O general Assef Shawkat era o vice-ministro da Defesa da Síria. Ele estava entre as figuras mais temidas do círculo próximo a Assad. Ele é casado com a irmão mais velha do presidente, Bushra. A bomba atingiu o prédio da Segurança Nacional durante uma reunião dos ministros de gabinete e autoridades de segurança, afirma a TV estatal.

O ministro da Defesa, Dawoud Rajha, de 65 anos, ex-general do Exército, era o mais graduado oficial cristão do governo sírio. Assad o indicou para o posto no ano passado. Após a morte dele, o governo designou Fahd Jassim al Farich como novo ministro da Defesa.

O general Hasan Turkmeni, chefe da unidade de crise criada para combater a rebelião síria, também morreu no ataque, de acordo com o Observatório Sírio para Direitos Humanos (OSDH), com sede em Londres.

A emissora de TV estatal disse que alguns oficiais ficaram seriamente feridos e depois reportou a morte dos ministros.

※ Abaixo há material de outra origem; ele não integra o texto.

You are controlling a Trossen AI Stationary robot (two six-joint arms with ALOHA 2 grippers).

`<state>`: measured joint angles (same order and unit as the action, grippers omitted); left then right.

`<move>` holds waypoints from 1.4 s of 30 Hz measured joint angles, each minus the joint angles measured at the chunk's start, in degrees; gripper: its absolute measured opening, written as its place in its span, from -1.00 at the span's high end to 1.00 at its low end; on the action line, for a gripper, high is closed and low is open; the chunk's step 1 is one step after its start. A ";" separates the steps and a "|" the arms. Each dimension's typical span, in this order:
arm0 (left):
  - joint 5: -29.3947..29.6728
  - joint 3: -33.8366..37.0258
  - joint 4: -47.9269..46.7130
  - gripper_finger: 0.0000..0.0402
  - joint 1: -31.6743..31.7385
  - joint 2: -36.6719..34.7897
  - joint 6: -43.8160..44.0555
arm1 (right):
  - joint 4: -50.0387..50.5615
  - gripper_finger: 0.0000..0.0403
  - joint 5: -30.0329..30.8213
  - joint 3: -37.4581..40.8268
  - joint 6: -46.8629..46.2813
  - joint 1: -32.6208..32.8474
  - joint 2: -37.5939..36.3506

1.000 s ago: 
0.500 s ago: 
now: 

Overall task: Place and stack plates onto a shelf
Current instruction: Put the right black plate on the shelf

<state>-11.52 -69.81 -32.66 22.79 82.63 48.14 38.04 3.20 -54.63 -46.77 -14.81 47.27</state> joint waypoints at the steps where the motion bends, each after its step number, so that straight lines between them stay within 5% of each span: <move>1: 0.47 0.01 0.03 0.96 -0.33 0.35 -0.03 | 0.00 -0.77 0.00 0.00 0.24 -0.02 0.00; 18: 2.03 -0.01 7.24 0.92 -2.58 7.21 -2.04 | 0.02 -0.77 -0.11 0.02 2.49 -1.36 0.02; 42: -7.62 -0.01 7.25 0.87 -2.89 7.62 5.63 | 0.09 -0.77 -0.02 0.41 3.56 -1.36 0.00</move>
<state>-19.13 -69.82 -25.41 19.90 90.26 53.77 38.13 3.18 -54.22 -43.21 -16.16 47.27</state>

O chefe de Segurança Nacional do país, Hisham Bekhtyar, está em estado crítico e passa por cirurgia.

O ataque

O atentado ocorreu durante uma reunião de ministros de gabinete e autoridades de segurança na sede da Segurança Nacional, em Damasco.  O Exército da Síria se comprometeu a perseguir os autores do ataque, para eliminá-los e "limpar a pátria de maldade", de acordo com comunicado lido na rede de televisão oficial.

O Exército Livre Sírio (ELS), de oposição ao governo de Bashar al Assad, reivindicou a autoria do atentado contra a sede da Segurança Nacional, em Damasco, que provocou a morte do ministro da Defesa, general Dawoud Rajiha, e do também general Asef Shaukat, vice-ministro da pasta e cunhado do presidente do país.

Um dos organizadores do ataque, Muayed al Zouabi, explicou que a ação foi realizada em coordenação com agentes de segurança do edifício governamental e com um cozinheiro da sede. Zouabi disse que foi colocado veneno no café da manhã dos participantes de um encontro de lideranças políticas e de segurança - entre elas o ministro e o cunhado de Assad. Quando se sentiram mal, chamaram uma ambulância, que na verdade era um carro-bomba enviado pelo ELS.

O ataque faz parte da chamada operação "Vulcão de Damasco, Terremoto da Síria", lançada na capital nos últimos dias e que foi desenvolvida pela Brigada do Islã, pertencente ao ELS, afirmou Zouabi.

Violência

A capital é palco de quatro dias seguidos de confrontos entre forças do governo e rebeldes, que tentam derrubar o regime através da força. Os combates são um desafio sem precedentes ao domínio do governo. Baseado em Damasco, o ativista Omar al-Dimashki afirmou que a Guarda Republicana cerca a área próxima ao hospital Al-Shami, para onde os feridos foram levados.

Em meio ao aumento da violência na Síria, o Conselho de Segurança da Organização das Nações Unidas (ONU) deve votar ainda nesta quarta-feira uma nova resolução que visa pressionar o regime sírio a cooperar com um plano de paz.

A Rússia, no entanto, permanece em desacordo com os Estados Unidos e seus aliados europeus. Moscou é veementemente contra qualquer menção ao Capítulo 7 da Carta da ONU, que poderia eventualmente permitir o uso de força para encerrar o conflito.

Além da repressão do governo, rebeldes estão lançando ataques cada vez mais mortais contra alvos do regime, e vários ataques suicidas ocorridos neste ano sugerem que a Al-Qaeda ou outros grupos extremistas juntaram-se à luta. Ativistas estimam que mais de 17 mil pessoas foram mortas desde que a revolta começou, em março de 2011.